Since the time of Roman law, legal thinking has operated with a fundamental distinction between person and thing. Even today, the entities subject to regulation are either persons or things, and there is no third option8. This conceptual lacuna continues to generate regulatory paradoxes in the health and life sciences, because many of the entities subject to regulation — including bodies, body parts, organs and tissues, and sperm and oocytes — cannot be considered either persons or mere things.

How, then, should researchers proceed to procure oocytes? The approach Noggle et al. have taken is to pay 16 women for their oocytes and acknowledge their contribution as study participants. I believe this is a step in the right direction for three reasons: first, it transfers the focus from the entities procured to the subjects providing them; second, this refocusing avoids reducing the oocytes to mere things or commodities open for transactions according to the rules of the market; and finally, the word 'participation' paves the way for acknowledging the women's contribution as a piece of work for which they should be duly paid.

The standard argument against paying gamete donors is that the contribution is only material — and therefore marginal — compared with that of the researchers involved. But whether a differential valuation between intellectual input and input of a material or manual kind is justified is questionable. As bioethicist Søren Holm wrote9: “In a future situation where there are many groups deriving stem cells, and many donors providing embryos or gametes for the derivation, everyone's contributions will be equally accidental and contingent...”. If one group of accidental contributors (the researchers) is entitled to benefit financially from their contribution, why deny payment to another group of accidental contributors (the oocyte providers) for their work?

Another argument against paying oocyte providers is that this would undermine the voluntary nature of the consent process and give an undue incentive to participate in such research10. This argument also seems to be based on questionable grounds, because the prospect of obtaining future financial benefits from participating in research may also represent a sort of undue inducement for the researchers. Besides, an indication that the women involved in the present study1 did not necessarily participate for financial gain is that they were all fully employed.

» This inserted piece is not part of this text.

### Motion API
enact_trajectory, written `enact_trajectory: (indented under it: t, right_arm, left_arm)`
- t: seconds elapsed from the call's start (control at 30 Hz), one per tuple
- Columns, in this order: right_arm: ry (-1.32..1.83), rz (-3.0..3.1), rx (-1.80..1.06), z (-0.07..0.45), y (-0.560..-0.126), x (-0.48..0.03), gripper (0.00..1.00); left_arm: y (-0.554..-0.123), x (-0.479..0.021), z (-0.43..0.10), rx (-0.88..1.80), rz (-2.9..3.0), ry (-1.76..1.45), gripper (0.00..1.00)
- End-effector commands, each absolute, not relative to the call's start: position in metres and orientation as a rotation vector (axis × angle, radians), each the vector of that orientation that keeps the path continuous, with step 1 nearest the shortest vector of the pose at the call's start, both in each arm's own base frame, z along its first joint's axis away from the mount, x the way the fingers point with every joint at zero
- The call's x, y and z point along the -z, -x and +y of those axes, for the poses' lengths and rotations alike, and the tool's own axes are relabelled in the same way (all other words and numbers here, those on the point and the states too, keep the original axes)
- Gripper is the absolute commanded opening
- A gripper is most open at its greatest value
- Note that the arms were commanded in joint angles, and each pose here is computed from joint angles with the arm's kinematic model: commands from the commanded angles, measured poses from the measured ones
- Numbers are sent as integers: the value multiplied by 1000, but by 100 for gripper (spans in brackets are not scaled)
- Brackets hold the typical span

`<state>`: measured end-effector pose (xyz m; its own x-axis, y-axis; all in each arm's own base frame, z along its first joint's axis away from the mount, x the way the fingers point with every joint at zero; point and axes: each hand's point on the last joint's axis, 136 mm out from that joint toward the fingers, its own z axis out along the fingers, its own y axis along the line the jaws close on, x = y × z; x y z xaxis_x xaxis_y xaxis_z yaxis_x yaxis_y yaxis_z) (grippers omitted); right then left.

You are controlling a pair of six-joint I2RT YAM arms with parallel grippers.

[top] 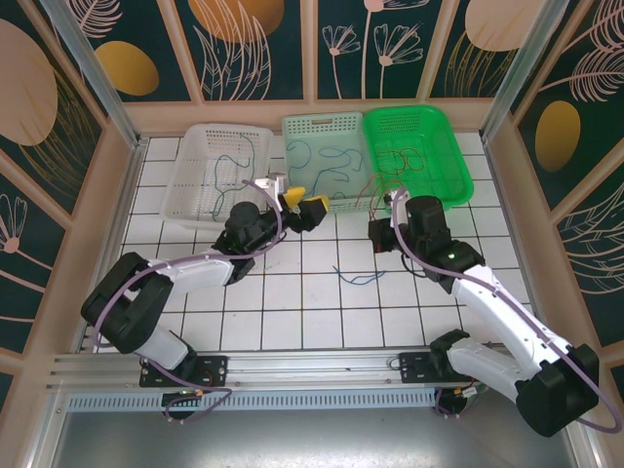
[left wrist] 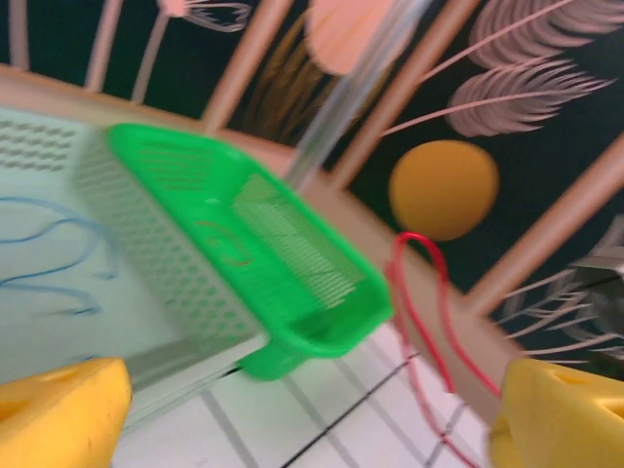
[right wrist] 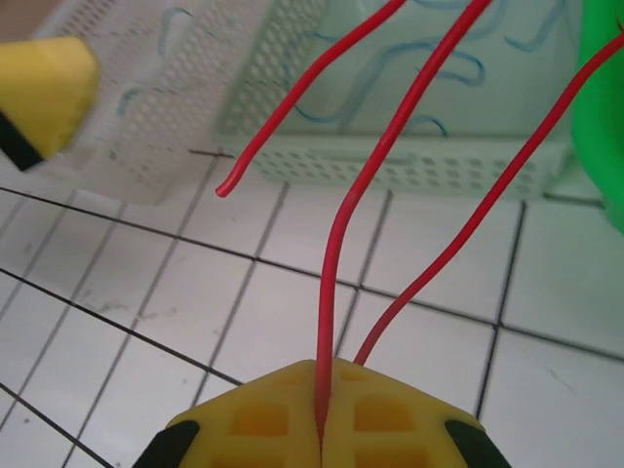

The way Noggle et al.1 have chosen to deal with the oocyte issue does not comply neatly with existing regulatory guidelines in the field of stem-cell research. For this, in my view, they deserve praise rather than criticism, because their approach helps to draw attention to a possible way out of the regulatory quagmire resulting from reduction of oocyte providers to 'donors' or 'gift givers' deserving merely compensation for their gifts. The authors' approach represents the first step towards acknowledging women as genuine participants — co-producers even — in the generation of new knowledge.